Aim To evaluate three fully automated serological assays in terms of reactivity to SARS-CoV-2 immunoglobulin G (IgG) and perform SARS-CoV-2 IgG antibody testing among asymptomatic health care workers (HCW) at the University Hospital Center Zagreb. Methods Three IgG serological assays (Abbott SARS-CoV-2 IgG, Elecsys Anti-SARS-CoV-2, and MAGLUMI 2019-nCoV IgG) were initially evaluated by analyzing 42 samples from confirmed COVID-19-recovered patients and 48 negative individuals. A total of 1678 HCW (similar to 30% of all hospital employees) were screened for SARS-CoV-2 IgG with the Abbott assay, run on Abbott Architect i2000SR. The samples exceeding the predefined cut-off (1.4 S/C) were reanalyzed with the Elecsys, MAGLUMI, and VIDAS SARS-COV-2 IgG assays. Results Initially, the MAGLUMI 2019-nCoV IgG produced 26.2% false negatives and the Elecsys Anti-SARS-CoV-2 produced one false positive. Among 1678 HCW, the Abbott assay showed only 10 (0.6%) positive results, with mostly mildly elevated signals. Nine of these samples were nonreactive when they were retested with the Elecsys, MAGLUMI, and VIDAS assays.

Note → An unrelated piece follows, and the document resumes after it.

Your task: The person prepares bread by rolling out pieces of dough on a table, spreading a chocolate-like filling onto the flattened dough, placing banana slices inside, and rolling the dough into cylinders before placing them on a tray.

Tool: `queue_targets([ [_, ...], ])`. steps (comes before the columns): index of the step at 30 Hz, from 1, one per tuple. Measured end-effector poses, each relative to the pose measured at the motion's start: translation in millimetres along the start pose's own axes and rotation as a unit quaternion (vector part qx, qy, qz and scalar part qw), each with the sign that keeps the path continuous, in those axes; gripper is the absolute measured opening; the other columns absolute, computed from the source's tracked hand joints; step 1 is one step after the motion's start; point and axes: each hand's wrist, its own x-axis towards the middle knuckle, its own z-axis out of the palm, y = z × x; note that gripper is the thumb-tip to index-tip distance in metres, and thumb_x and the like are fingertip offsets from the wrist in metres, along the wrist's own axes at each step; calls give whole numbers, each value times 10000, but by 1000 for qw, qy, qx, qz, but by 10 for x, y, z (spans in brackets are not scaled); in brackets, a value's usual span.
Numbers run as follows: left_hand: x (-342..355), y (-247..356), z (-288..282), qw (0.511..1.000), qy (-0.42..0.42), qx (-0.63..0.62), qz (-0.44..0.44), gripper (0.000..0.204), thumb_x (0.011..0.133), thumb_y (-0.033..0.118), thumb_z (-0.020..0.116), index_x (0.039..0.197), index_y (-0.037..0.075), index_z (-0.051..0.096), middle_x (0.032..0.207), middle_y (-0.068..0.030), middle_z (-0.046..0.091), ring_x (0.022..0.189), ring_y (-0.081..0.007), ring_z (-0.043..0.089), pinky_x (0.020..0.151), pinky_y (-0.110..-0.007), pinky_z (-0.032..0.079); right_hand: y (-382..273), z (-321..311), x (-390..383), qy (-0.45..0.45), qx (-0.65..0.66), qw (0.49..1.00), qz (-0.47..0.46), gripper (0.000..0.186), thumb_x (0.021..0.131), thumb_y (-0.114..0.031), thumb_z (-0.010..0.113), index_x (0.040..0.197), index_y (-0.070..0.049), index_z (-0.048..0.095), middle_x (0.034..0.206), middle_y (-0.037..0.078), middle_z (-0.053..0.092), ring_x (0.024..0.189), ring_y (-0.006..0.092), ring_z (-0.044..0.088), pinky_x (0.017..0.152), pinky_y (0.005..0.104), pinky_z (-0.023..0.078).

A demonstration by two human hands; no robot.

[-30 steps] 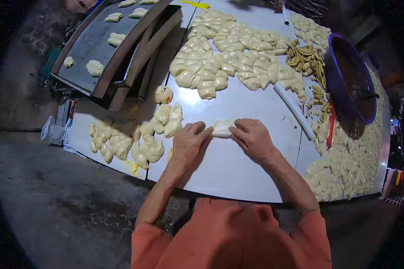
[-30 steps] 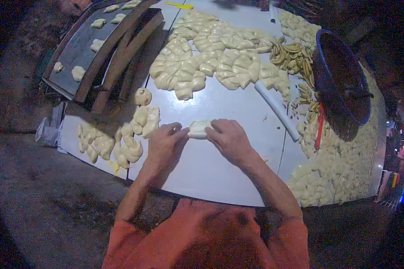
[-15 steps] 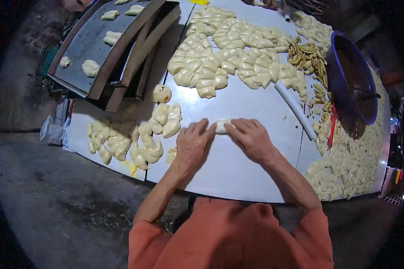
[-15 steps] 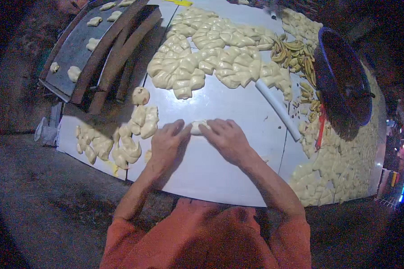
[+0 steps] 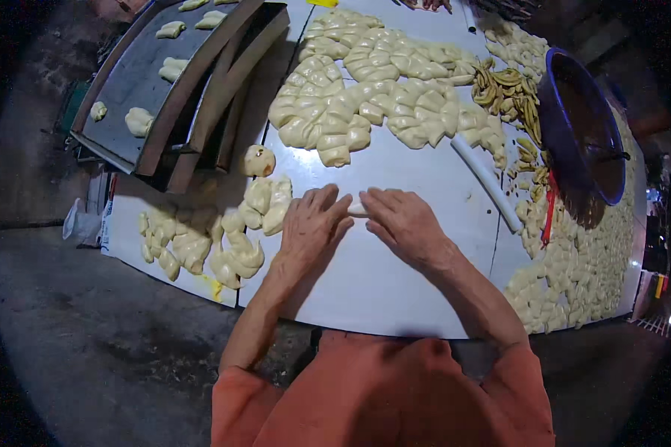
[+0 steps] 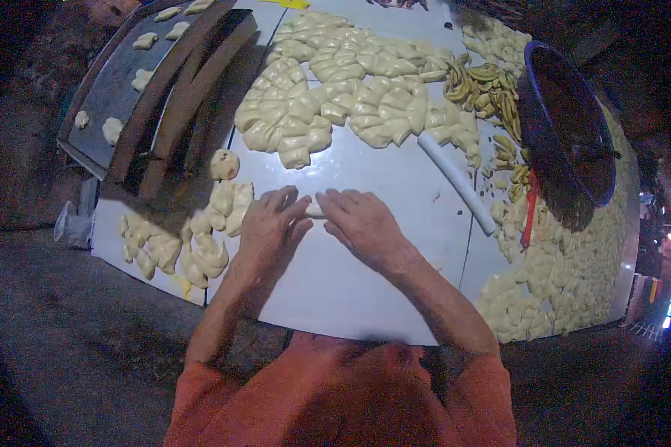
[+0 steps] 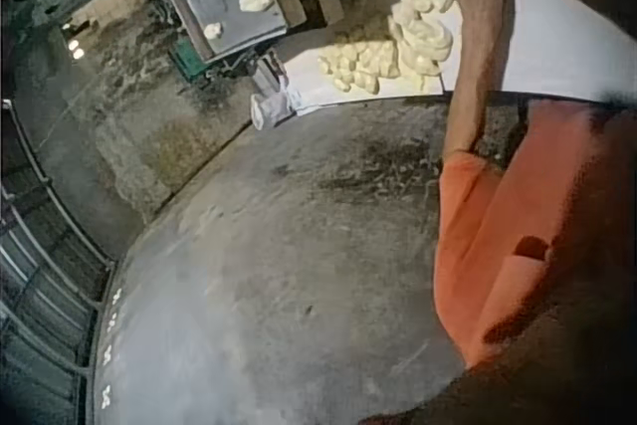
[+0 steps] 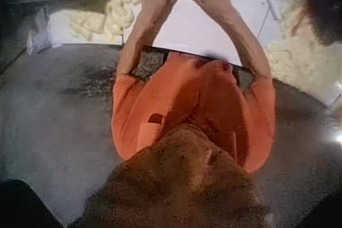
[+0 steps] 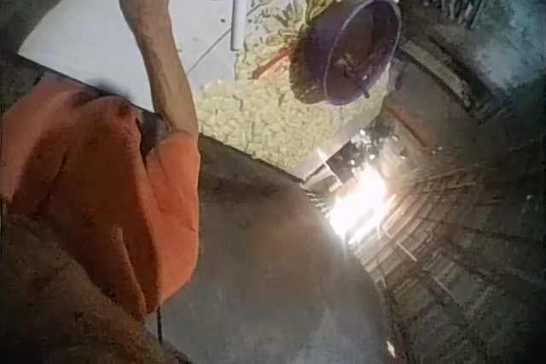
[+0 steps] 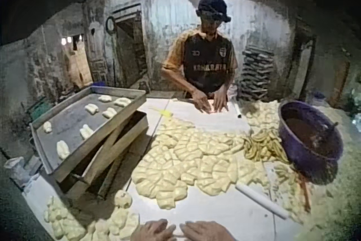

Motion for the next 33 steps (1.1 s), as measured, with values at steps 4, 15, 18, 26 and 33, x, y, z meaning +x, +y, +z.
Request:
queue_targets([
  [4,46,-77,112,998,29,3,54,277,870,179,753,1124,83,701,1126,-78,643,1039,-305,622,842,-442,513,119,53,34,-35,66,997,29,294,911,-111,694,1192,-30,662,1105,145,703,999,337,660,879,463,521],
  [15,161,788,288,986,-3,-135,94,144,884,173,714,1013,109,716,836,-110,699,797,-326,668,719,-459,503,284,-892,-663,-42,186,972,141,263,910,-106,642,1141,13,686,991,196,693,944,398,671,856,465,542],
  [18,148,991,566,976,-14,-178,128,181,899,217,714,1018,81,712,939,-104,687,905,-310,651,779,-450,487,257,-1024,-1033,-38,135,975,173,279,912,-101,645,1170,-5,687,1026,187,692,975,389,667,883,449,547],
  [26,-108,1241,672,980,-110,-97,137,448,862,306,792,1233,80,679,1262,-93,623,1132,-277,589,880,-436,499,185,-953,-1602,-64,98,970,212,470,901,-199,717,1347,-70,648,1307,154,624,1227,359,566,1053,480,457],
  [33,-117,1191,818,982,-85,-91,141,334,857,223,787,1136,78,673,1088,-83,651,939,-287,639,782,-427,529,390,-922,-1644,-125,116,965,197,448,875,-162,722,1296,-31,639,1167,166,661,1091,362,618,955,461,506],
])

As for the one remaining sample, it was positive when tested with the Elecsys assay, while the other two assays yielded negative results. Conclusions SARS-CoV-2 IgG seroprevalence among asymptomatic HCW in our hospital setting was low, with different assays indicating a different number of positive samples. One of the assays yielded a large false negative rate. These findings can be attributed to differences in assay formulation but also to heterogeneity and diverse reactivity of antibodies against SARS-CoV-2 antigens.